▶ [What is expected]: The expected answer is a verbatim transcription of the lines below, beginning with the first and ending with the line that holds "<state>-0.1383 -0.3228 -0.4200", without pictures.

▶ [Recorded data]:
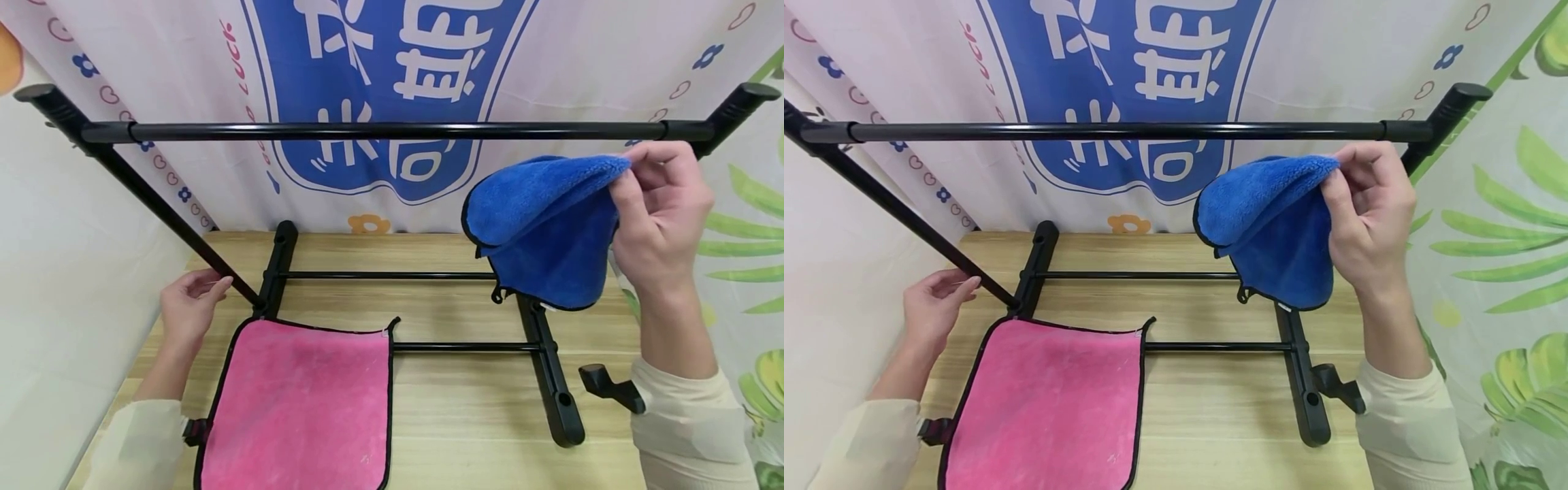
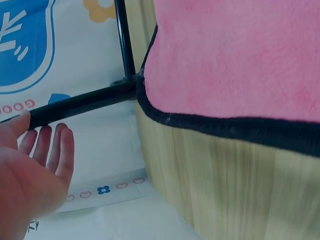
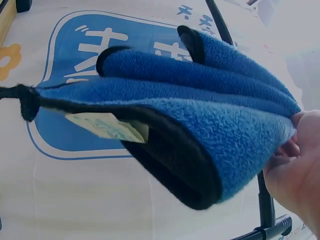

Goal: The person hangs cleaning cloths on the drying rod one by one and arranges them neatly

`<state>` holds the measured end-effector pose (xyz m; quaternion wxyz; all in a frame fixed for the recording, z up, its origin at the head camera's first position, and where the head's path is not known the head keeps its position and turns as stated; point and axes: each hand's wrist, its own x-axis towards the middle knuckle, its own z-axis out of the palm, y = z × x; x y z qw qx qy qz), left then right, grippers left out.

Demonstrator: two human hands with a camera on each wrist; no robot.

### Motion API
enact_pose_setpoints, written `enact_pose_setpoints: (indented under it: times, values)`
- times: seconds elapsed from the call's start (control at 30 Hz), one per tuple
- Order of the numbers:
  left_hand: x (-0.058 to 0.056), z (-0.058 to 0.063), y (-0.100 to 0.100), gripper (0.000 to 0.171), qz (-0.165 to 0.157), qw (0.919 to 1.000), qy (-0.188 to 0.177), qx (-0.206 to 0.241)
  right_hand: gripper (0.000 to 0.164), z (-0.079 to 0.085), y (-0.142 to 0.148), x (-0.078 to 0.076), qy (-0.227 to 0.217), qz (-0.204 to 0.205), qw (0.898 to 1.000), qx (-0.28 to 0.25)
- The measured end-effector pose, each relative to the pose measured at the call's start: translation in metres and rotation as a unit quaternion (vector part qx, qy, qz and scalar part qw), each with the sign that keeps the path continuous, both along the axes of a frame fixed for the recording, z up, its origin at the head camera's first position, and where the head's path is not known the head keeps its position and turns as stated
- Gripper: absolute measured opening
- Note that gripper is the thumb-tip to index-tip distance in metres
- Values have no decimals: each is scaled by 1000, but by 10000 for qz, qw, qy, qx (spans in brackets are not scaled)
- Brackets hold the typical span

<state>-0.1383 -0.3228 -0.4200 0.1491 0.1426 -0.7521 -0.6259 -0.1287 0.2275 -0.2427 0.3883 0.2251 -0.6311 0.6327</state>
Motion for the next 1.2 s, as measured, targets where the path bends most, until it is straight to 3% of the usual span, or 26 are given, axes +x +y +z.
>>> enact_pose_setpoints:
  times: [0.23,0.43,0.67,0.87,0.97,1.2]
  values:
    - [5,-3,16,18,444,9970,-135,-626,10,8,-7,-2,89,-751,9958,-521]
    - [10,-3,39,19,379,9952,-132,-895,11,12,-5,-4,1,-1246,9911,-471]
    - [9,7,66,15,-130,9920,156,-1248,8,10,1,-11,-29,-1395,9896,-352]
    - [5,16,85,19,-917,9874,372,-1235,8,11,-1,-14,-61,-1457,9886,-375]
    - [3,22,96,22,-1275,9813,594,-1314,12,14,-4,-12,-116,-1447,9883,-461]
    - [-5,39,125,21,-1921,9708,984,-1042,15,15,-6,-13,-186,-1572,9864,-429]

▶ [Task solution]:
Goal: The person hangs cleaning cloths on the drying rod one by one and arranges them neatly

`<state>` holds the measured end-effector pose (xyz m; quaternion wxyz; all in a frame fixed for the recording, z up, its origin at the head camera's first position, and where the head's path is not known the head keeps its position and turns as stated; point and axes: each hand's wrist, its own x-axis towards the middle knuckle, its own z-axis out of the palm, y = z × x; x y z qw qx qy qz), left then right, grippers left out.

Demonstrator: two human hands with a camera on each wrist; no robot.

### Motion API
enact_pose_setpoints, written `enact_pose_setpoints: (indented under it: times, values)`
- times: seconds elapsed from the call's start (control at 30 Hz), one per tuple
- Order of the numbers:
  left_hand: x (-0.058 to 0.056), z (-0.058 to 0.063), y (-0.100 to 0.100), gripper (0.000 to 0.171), qz (-0.165 to 0.157), qw (0.919 to 1.000), qy (-0.188 to 0.177), qx (-0.206 to 0.241)
  right_hand: gripper (0.000 to 0.164), z (-0.079 to 0.085), y (-0.142 to 0.148), x (-0.078 to 0.076), qy (-0.227 to 0.217), qz (-0.204 to 0.205), qw (0.898 to 1.000), qx (-0.28 to 0.25)
- The measured end-effector pose, each relative to the pose measured at the call's start: translation in metres and rotation as a unit quaternion (vector part qx, qy, qz and scalar part qw), each with the sign that keeps the path continuous, both along the axes of a frame fixed for the recording, z up, its origin at the head camera's first position, and where the head's path is not known the head keeps its position and turns as stated
- Gripper: absolute measured opening
- Note that gripper is the thumb-tip to index-tip distance in metres
- Values have no decimals: each is scaled by 1000, but by 10000 for qz, qw, qy, qx (spans in brackets are not scaled)
- Brackets hold the typical span

<state>-0.1383 -0.3228 -0.4200 0.1491 0.1426 -0.7521 -0.6259 -0.1287 0.2275 -0.2427 0.3883 0.2251 -0.6311 0.6327</state>

The response to the exercise has been completed.